Utah State University professor Flora Shrode began her career dissecting frogs and mice, now she is a librarian.
“The path may not seem connected but it has helped me follow my passions, science and librarianship,” said Shrode.
Shrode gave her Inaugural Professor Lecture Series presentation Jan. 8, the fourth lecture of this academic year’s installment. Her lecture, “ABC to Double-D: May not sound like progress, but the journey continues,” described her roots and path to USU.
“ABC stands for Alcoa Bicentennial cloggers. I grew up in Alcoa, Tenn., and was on a clogging team in the 1970s,” said Shrode. “Double d stands for documents deputy because of the new position working with government documents.”
Shrode is transitioning to a new position asGovernment Documents Librarian at the USU Merrill-Cazier Library.
Shrode completed her undergraduate degree in science from University of Tennessee Knoxville, but was hesitant about pursuing the lifestyle of a doctoral student. Shrode’s best friend’s mother insisted she look into librarianship.
“She told me you can do science related work without killing all of those mice and frogs,” said Shrode.
Shrode enrolled in a reference service class at the School of Library and Information Science while working as a University of Tennessee Knoxville research employee.
“It was a pivotal experience to sit in that class, it opened my eyes to the possibilities of a career path with librarians and science,” said Shrode.

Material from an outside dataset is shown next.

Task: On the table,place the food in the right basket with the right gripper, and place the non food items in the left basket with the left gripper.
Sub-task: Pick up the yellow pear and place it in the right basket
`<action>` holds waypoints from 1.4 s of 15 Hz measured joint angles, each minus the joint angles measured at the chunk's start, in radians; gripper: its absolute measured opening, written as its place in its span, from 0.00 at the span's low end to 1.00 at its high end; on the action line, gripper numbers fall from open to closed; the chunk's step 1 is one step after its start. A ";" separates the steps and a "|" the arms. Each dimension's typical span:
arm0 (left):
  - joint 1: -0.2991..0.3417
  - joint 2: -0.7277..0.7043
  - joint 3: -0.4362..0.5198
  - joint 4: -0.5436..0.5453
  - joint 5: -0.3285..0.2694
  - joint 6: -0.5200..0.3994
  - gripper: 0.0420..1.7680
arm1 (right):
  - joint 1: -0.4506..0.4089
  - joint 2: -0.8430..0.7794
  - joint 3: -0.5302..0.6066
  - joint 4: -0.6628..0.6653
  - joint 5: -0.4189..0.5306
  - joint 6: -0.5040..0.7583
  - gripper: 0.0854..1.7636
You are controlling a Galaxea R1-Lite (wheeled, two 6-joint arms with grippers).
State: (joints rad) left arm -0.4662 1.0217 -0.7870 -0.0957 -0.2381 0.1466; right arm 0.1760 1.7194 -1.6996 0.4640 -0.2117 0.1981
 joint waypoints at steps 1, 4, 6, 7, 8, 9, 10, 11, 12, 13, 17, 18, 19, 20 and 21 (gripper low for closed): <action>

Shrode completed the librarian graduate program at University of Texas Austin and took a position as an agricultural librarian at Virginia Tech. After four years she moved back to Tennessee to work as a science librarian for eight years, where she met her husband who was recruited to USU.
“I showed up in Logan, Utah, with no job and started bugging the library. Three months later, a woman left a job in the reference department and I was fortunate to be qualified,” said Shrode.
Shrode has been instrumental in promoting the library, researching a mobile app installment for the library and authored a book about becoming a biology librarian for those without a science background.
“I also write many book reviews so other people in the world, librarian or not, can decide if they want to buy the book for their collection,” said Shrode.
As part of the Merrill-Cazier Library renovation building committee in 2005, Shrode made key decisions and helped her colleagues with the state-of-the-art BARN (Borrowers Automated Retrieval Network).
“The library is a wonderful gathering place for students, and we are happy to have such high traffic,” said Shrode.
With a background in science research, Shrode has worked with many undergraduate honor students’ thesis proposals at USU.
“All science research is useful, even it fails, there is some insight you can get out of it that will help the next person,” said Shrode.
Shrode has taken a new role as an apprentice to John Walters in government documents.
“I have big change moving into government documents and have a lot to learn,” said Shrode.